EXERCISE DETAILS - Copy exactly the lines from the one containing "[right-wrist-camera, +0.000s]" through the last line of the records below, both included, and leave out the pictures.

DATASET -
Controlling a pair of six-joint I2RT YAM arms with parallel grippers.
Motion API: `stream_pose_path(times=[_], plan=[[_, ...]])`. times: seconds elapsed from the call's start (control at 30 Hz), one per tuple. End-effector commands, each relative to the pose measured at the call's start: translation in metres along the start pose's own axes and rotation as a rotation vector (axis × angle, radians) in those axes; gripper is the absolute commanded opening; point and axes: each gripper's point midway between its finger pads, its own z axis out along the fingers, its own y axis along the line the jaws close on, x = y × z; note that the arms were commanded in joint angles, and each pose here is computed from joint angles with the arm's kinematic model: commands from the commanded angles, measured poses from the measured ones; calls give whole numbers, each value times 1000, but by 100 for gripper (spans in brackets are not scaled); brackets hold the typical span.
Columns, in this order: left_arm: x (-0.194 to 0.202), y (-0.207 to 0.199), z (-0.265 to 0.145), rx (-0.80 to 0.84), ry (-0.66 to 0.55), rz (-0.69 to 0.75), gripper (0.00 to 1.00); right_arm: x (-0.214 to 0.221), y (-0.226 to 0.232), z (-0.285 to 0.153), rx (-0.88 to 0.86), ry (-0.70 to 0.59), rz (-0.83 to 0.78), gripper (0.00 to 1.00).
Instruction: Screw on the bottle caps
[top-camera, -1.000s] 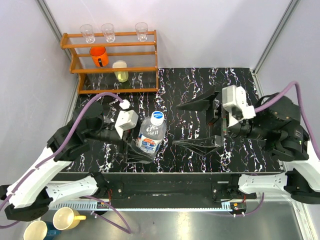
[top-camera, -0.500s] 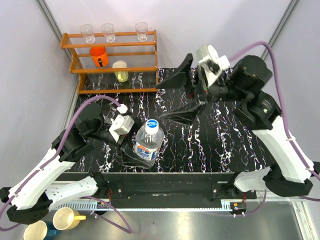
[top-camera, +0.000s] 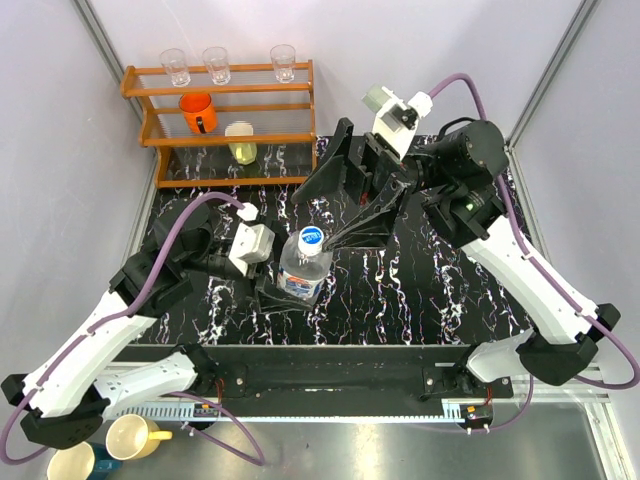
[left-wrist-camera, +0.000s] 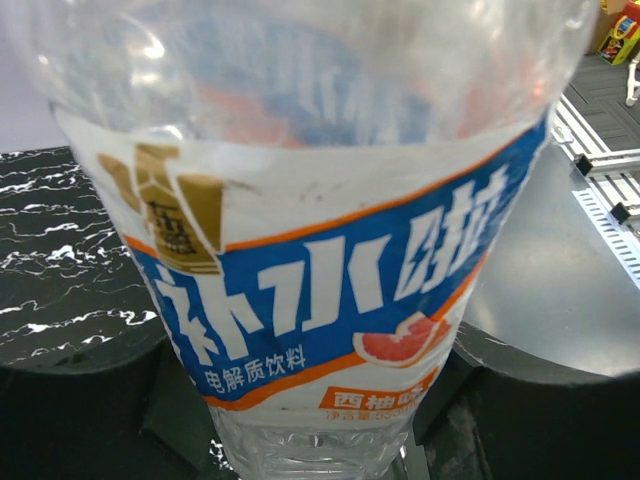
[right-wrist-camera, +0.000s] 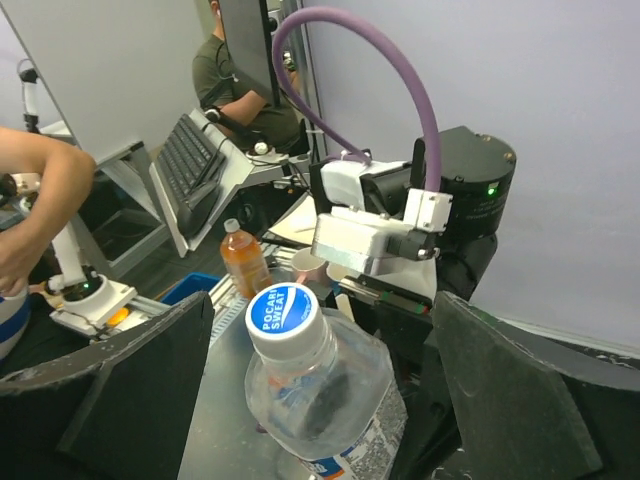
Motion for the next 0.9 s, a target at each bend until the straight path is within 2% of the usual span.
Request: stream_pose_path(times=[0.0, 0.6, 0.87], plan=[[-25, 12, -1, -47, -71, 86, 39, -4, 22, -4, -68, -2, -19, 98], [-21, 34, 0, -167, -122, -51, 35, -5, 12, 0, -49, -34, -34, 83], [-23, 43, -4, -223, -139, -51, 36, 5, 1, 6, 12, -6, -18, 75]])
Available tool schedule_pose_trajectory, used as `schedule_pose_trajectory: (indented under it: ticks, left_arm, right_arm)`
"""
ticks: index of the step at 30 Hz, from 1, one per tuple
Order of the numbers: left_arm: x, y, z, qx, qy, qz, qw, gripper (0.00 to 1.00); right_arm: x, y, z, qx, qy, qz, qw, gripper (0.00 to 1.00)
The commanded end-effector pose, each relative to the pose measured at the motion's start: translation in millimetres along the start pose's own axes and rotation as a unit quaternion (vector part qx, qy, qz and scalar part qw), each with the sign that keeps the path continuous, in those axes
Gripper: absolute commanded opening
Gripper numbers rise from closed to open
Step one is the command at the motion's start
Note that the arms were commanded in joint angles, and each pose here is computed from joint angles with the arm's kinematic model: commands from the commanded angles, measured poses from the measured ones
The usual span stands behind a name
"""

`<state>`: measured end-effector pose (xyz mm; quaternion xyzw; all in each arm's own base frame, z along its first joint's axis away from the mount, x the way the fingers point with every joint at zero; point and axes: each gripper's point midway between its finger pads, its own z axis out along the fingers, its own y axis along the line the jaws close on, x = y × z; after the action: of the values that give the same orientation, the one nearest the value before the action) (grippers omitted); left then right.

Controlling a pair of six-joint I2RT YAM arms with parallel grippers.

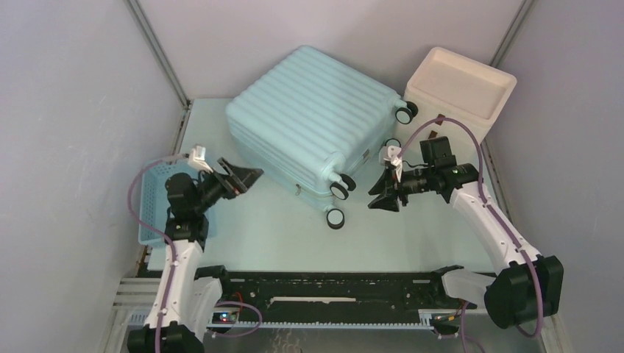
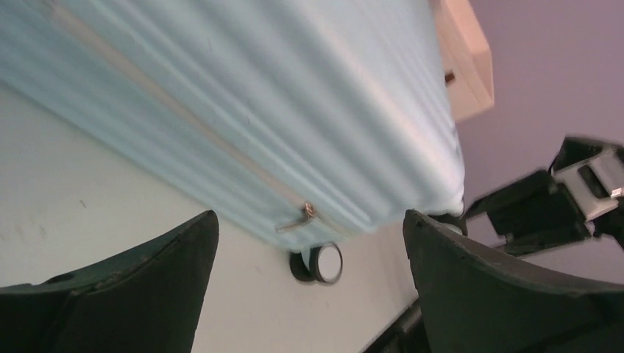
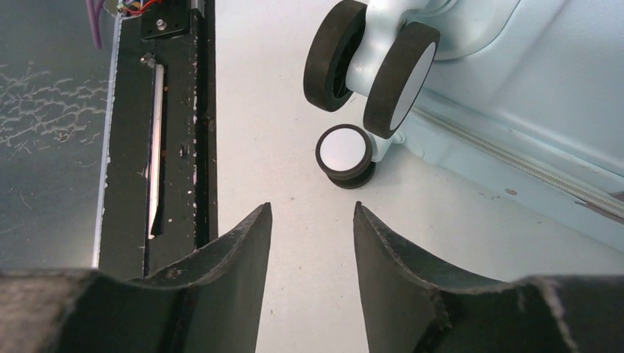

ANSWER SPACE -
[right-wrist-camera, +0.000s] 
Motion for the next 0.9 s, a target at each bend until the straight path is within 2% of the usual span.
Request: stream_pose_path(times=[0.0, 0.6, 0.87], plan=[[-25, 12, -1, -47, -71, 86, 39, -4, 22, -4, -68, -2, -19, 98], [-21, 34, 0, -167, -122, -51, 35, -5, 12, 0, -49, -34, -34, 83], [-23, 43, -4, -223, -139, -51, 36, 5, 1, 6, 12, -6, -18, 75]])
Available tool schedule_pose_trajectory, used as `schedule_pose_trajectory: (indented under it: ticks, left_arm, right_arm)`
"""
ticks: index of the step at 30 Hz, from 1, one per tuple
Order of the numbers: left_arm: x, y, z, qx, qy, qz, qw, gripper (0.00 to 1.00); right_arm: x, y, z, qx, qy, qz, qw, gripper (0.00 to 1.00)
The commanded end-effector pose, each relative to the pose measured at the motion's start: translation in millimetres along the start pose's own axes and rotation as a unit quaternion (vector part qx, qy, qz and scalar part qw), each with the sign that keeps the path continuous, in those axes
Gripper: absolute commanded opening
Gripper numbers rise from closed to open
Step one is the command at the motion's start
Note that the arms were commanded in joint angles, and each pose here is computed from joint angles with the arm's kinematic model: commands from the commanded angles, measured poses from the measured ones
The usual span stands behind a name
"""

`<state>`: measured end-effector pose (xyz mm; quaternion xyzw; all in each arm's own base frame, z along its first joint's axis away from the mount, x the way the fingers point with every joint at zero; point and axes: each gripper's point midway between its finger pads, its own z axis out along the fingers, its own y axis along the line the jaws close on, x = y × z; after the action: of the values that give the same orientation, the one nearest the value before the action) (grippers omitted); left then right.

Controlling a pair of six-joint I2RT YAM arms with parallel grippers.

This exercise requires no further response.